レジェとヒロオミは、午後の礼拝が終わって小休止を取っていた。 そこへ、村人が転がり込むようにやってきた。
「どうしたんですか?そんなに慌てて。」 レジェは村人にかけよって、背中を撫でる。ヒロオミはコップに水を入れて持っていく。レジェがヒロオミから渡されたコップを村人に手渡すと、村人はそれを受け取って一気に飲み干し、なお荒い息の下からレジェにすがるように言った。 「大変だ、村に兵士が攻めて来た!」 レジェはヒロオミを見た。ヒロオミは立ち上がって部屋へと走っていく。刀を持ってくるためだ。レジェは村人を抱き起こして、椅子へと座らせた。もう一度、コップに水を注いで手渡す。 「沢山来たのですか?」 「いや、わからん。畑から逃げてくる人の話を聞いただけで…。村の広場へ向かってるって」 ヒロオミが刀を腰に差しながら走ってくる。 「ここで待っててください。」 レジェは村人に言い聞かせて、勢いよく飛び出すヒロオミの後を追う。
村人は大騒ぎで、広場の周りの建物に逃げ込んでいる。まばらな人たちも建物に入ろうと走っていて、唯一とどまっていたのは村長だけだ。 兵士はそんな村人には目もくれずに広場までまっしぐらに走りこんで、そこで馬を止める。 「教会はどこだ!?」 広場にいたのは老人1人だったので、兵士は老人に頬面の中から大きな声で聞いた。老人は厳しい表情で、毅然と言い放つ。 「お前たちは何様だ!ここは平和な村だぞ!」 「教会に用があるのだ!」 「教えるわけがない!立ち去れ!」 「急いでいるのだ!教会はどこにある!?」 兵士の声が荒くなった。遠巻きに、あるいは建物の中から見ている村人は、一様に緊張する。

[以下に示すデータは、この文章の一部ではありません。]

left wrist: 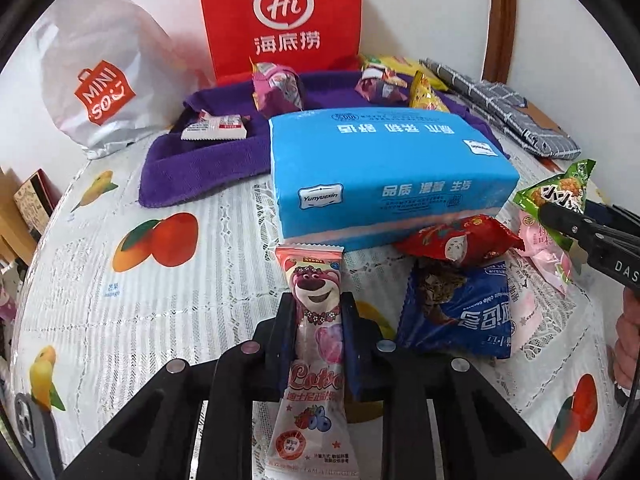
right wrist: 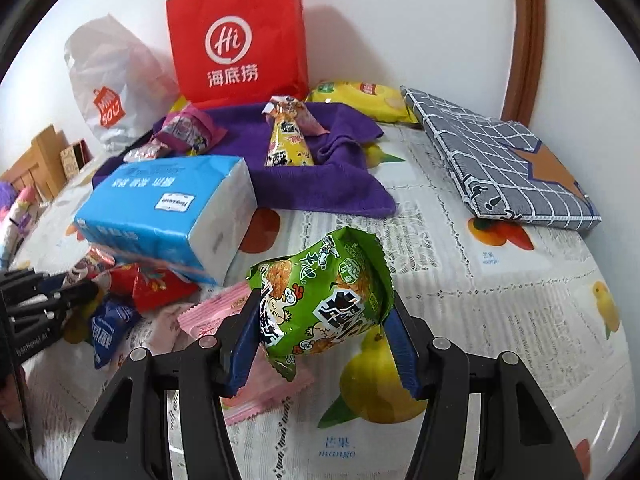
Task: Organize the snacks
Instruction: 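Carry the green bag and pink bear-print stick over the purple towel with both tools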
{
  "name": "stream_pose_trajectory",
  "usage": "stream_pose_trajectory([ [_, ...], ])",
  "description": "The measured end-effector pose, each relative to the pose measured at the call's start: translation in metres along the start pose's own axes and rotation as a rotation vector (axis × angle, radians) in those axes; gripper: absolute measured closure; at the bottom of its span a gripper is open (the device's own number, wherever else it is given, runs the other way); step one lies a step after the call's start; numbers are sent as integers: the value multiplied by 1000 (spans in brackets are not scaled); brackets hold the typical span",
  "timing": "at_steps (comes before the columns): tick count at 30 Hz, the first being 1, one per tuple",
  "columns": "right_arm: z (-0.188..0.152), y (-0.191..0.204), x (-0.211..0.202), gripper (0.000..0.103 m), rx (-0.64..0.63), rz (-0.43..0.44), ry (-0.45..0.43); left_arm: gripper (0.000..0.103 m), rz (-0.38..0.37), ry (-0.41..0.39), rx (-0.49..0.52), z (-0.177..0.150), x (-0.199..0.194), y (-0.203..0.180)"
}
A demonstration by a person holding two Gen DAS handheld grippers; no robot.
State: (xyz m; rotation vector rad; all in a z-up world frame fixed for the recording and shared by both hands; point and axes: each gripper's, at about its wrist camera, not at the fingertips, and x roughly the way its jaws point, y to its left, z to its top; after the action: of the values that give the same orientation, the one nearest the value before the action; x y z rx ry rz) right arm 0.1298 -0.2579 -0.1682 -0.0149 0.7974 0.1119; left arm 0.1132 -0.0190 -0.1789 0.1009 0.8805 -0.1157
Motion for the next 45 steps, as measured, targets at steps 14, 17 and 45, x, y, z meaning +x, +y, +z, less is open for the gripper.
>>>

村長だけは毅然とした態度で、まっすぐと兵士を見上げている。 ヒロオミはその場面でようやく広場に到着した。長老が2頭の馬の前に立ち、緊迫した空気が漂っている。腰の左に差した刀に手をかけて、広場へと駆け込む。 「待て!…村長、危ない、下がって!」 村長はヒロオミを見ようともせずに、兵士を睨みつけている。ヒロオミは村長の横に走りこんで、兵士に険しい目線を向けた。 「何の用件だ!…って、あれ?」 ヒロオミは青い衣に刺繍された紋章を見て、声を弱めた。 「ヒロオミ!」 少し遅れてレジェも荒い呼吸をしながらヒロオミの後ろにつく。 「ここでいきなり争いは…って、ヒロオミ?」 「なんだ?お前たちは。」 ようやく村長がヒロオミに目を移す。ヒロオミは刀に手をかけたままだったが、警戒しているというよりは、呆然としている状態だった。ヒロオミがもっと殺気だっているのではと思ったレジェは、意外な様子に少しとまどった。 「これは!隊長どの!本当にご無事だったんですね!」 馬の上の兵士は、先ほどとは打って変わった、明るい声をかけてくる。 「隊長?」 レジェと村長は、ヒロオミと兵士を何度も見る。 「…おまえたちか。」 ヒロオミは刀から手を離す。兵士たちは2人とも、馬を下りる。 「侯爵様の使いで参りました。」 ヒロオミは困惑したようにレジェを見た。「知り合いだ。」と、短く伝える。レジェは拍子抜けしたようにヒロオミと兵士を見ていたが、突如烈火のように怒り出した。 「あなたがた!ここをどこだと思っているんですか!」 兵士2人は、その突然のレジェの変貌にたじろぐ。 「ここは戦場ではないのですよ!見なさい、あなたがたの周囲を!」 ようやく兵士2人は周囲を見て、目の前の神官が怒っている理由を理解したようだった。 「レジェ、すまない、それくらいにしてやってくれ。」 「…!」 「2人とも、兜を脱げ。ちゃんと謝っておこう。」 「は、はい。」 2人が両手で兜を外す。 「皆さん、すみません。彼らは、俺が昔、一緒に働いていた人たちなんだ。」 ヒロオミは大きな声で、周囲を見渡しながら村人たちに言った。 「すごく急ぎの用事があって、つい慌てて村に駆け込んでしまったようです。どうか、俺に免じて今回は許してやってください。…村長も、ご迷惑をおかけして本当に申し訳ありません。」 「申し訳ありませんでした!」 「申し訳ないです!」 ヒロオミにあわせて、兵士たちが周囲に何度も頭を下げる。 ようやく、村人たちが建物から出てくる。 「本当に兵隊さんの知り合いか?」 村長が念を押すように聞いてくる。 「はい。俺が所属していた軍隊の、元部下だった者たちです。」 「ふむ。なるべく脅かさないようによく言ってくれ。」 「本当にすみません。」 「申し訳ありません!」 兵隊がまた頭を下げる。 「皆の衆、大丈夫なようだ!仕事に戻ろう!」 村長が声をかけると、ようやく周囲の緊張が溶けた。 「レジェ、教会にきてもらってもいいか?」 「…わかりました。」 怒りをおさえて、レジェが頷く。 「皆さん、兵士さんたちには教会にきていただきます。本当にごめんなさい、安心してください。」 「驚いたなぁ」 「ホントびっくりした。なんもなくてよかった。」 村人たちは雑談をしながら、安心した表情でそれぞれの場所へと戻っていく。 「…本当にすみませんでした」 「まぁ、次回からは気をつけてくれ。」 「お願いしますね、もう。」 村長はようやく笑い声をあげて、自分も仕事に戻っていく。レジェは軽く睨みながら言う。兵士2人はバツが悪そうに、ぺこりと頭を下げる。
兵士2人は馬を引いて、レジェとヒロオミに続いて広場から立ち去った。